6:00 p.m. - Any visit to Vienna involves having a Wiener Schnitzel, a cutlet of breaded veal or pork, served with potato salad. Gaesthaus Ubl in the Wieden district with simple wood tables, white walls, and a traditional menu is a local favourite.
8:00 p.m. - Dress to impress and enjoy the grandeur of the Vienna State Opera House. Two gay architects, Eduard van der Nuell and August Sicard von Sicardsburg, designed the building, but Van der Nuell committed suicide in 1868 before its completion after criticism of the building.
9:00 a.m. - Start the morning with breakfast at any of the number of cafes in the trendy and artsy MuseumsQuartier (MQ). These former Habsburg stables have been transformed into a plaza of culture that features museums, galleries, restaurants and shops.
10:00 a.m. - A favourite in MQ is the Leopold Museum, which houses the largest collection of Expressionist artist Egon Schiele's works. It recently drew the crowds (including naturists in a special viewing) with the exhibit "Naked Men", a homage to male nudity.
11:00 a.m. - See the pomp and majesty of the Lipizzaner horses as they perform a classical dressage at the Spanish Riding School inside the Hofburg palace. The school has been practising the art for over 440 years.

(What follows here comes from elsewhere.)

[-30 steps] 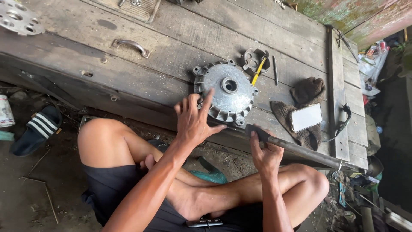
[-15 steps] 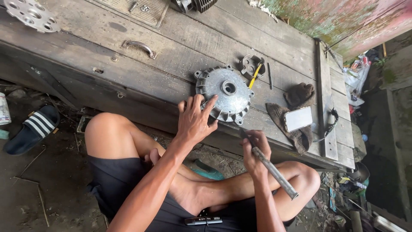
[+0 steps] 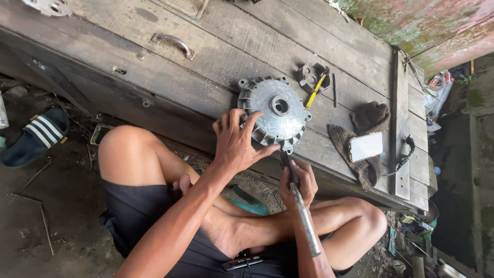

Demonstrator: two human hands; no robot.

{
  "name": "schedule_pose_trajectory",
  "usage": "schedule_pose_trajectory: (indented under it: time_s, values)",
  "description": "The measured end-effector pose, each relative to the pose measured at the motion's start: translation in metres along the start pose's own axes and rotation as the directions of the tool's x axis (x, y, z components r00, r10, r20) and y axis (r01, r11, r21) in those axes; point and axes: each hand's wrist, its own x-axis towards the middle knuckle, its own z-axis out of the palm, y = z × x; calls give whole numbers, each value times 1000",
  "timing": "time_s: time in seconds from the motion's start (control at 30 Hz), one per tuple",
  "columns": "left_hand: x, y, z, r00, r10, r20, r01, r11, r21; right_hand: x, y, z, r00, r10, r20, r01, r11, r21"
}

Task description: The person sits cross-legged and uses a hammer and a metal rod to repeatedly tap the edges of a circular metal housing placed on a wooden workbench. The person holds the housing steady with one hand while striking it with the other.

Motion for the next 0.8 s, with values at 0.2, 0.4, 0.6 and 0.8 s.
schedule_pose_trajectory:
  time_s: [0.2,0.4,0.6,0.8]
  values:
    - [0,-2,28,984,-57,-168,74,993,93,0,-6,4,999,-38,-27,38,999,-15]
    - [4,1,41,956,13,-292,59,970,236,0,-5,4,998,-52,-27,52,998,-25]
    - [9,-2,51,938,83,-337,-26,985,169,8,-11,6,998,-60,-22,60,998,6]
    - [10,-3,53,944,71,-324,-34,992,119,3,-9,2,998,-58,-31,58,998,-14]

1:00 p.m. - A catholic country, most stores are closed on Sunday so do as the Viennese and head to Prater for an afternoon in the park. Grab a sausage from a food stand and head to Riesenrad, featured in the Orson Welles film "The Third Man".
3:00 p.m. - End your stay in Vienna at a traditional wine tavern, or Heuriger, in Grinzing or Doebling districts on the outer edges of the city. Vienna has 1,680 acres of vineyards located inside the city limits. Enjoy some hearty Austrian food like Schweinebraten (roast pork) and Kaiserschmarrn (strips of pancake served with fruit compote) and say "Prost!" with a glass of Gruener Veltliner, a popular local white wine.